> _Required work_
Look for the string "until" in the listing below and copy every line in which it appears.

> _Collected material_
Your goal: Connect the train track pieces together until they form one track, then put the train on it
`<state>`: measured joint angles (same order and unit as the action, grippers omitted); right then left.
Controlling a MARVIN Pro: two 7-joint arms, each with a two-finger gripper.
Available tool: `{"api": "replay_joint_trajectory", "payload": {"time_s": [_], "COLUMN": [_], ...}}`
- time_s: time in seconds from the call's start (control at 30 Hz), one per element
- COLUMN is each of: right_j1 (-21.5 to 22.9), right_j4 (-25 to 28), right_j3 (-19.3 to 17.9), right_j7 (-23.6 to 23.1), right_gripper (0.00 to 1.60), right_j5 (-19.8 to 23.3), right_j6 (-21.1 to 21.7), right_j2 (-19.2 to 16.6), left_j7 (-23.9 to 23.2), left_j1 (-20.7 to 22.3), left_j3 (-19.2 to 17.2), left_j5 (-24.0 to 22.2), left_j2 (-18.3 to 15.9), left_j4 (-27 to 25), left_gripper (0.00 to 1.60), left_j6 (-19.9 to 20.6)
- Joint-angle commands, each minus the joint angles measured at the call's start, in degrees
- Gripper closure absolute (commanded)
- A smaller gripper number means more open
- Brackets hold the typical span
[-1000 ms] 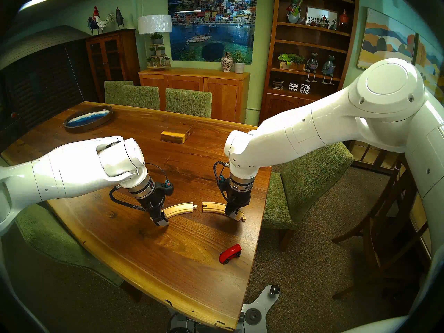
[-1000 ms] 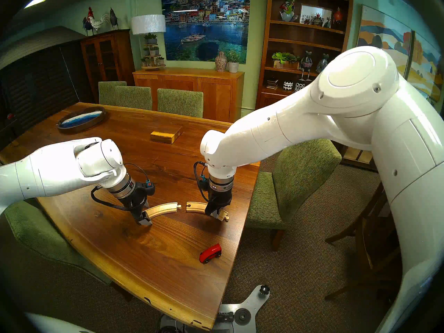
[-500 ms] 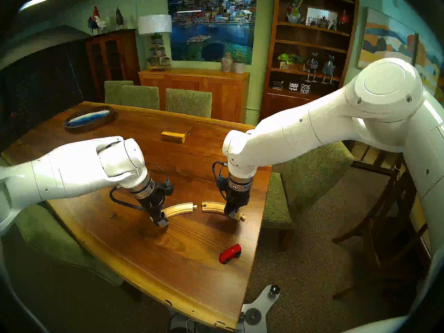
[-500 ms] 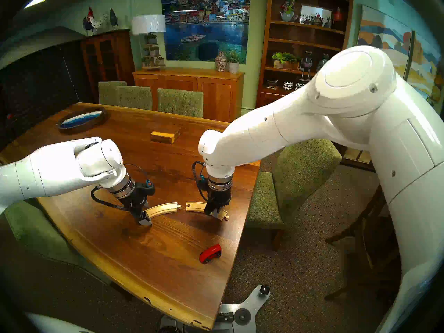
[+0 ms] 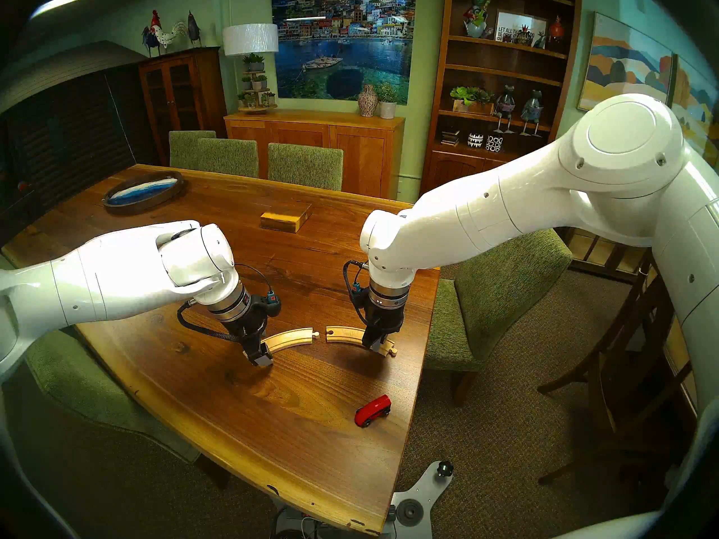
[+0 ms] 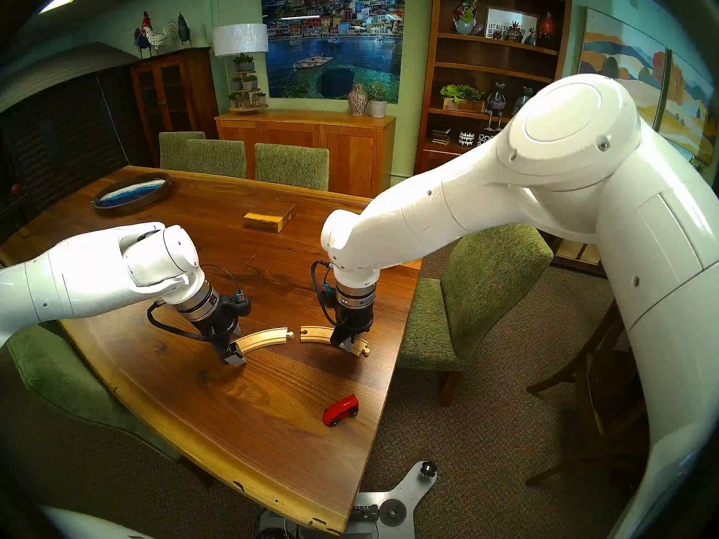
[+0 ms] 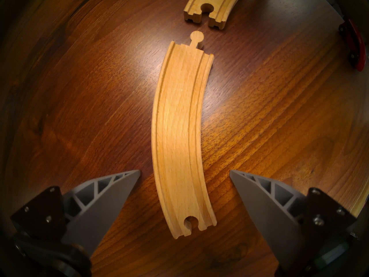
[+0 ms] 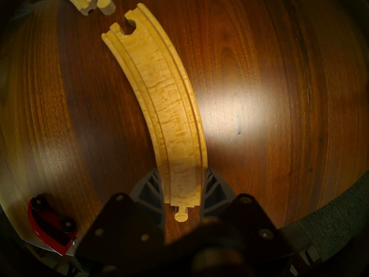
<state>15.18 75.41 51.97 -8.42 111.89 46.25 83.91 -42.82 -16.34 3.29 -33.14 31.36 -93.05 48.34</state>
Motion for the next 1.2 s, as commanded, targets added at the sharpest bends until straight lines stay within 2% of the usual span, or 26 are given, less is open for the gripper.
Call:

> _Output for this exercise_
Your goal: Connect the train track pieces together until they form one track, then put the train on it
Motion for the next 1.2 s, as commanded, targets added at the sharpest bends until straight lines stay within 2% of the usual span, or 26 are given, less is open for the gripper.

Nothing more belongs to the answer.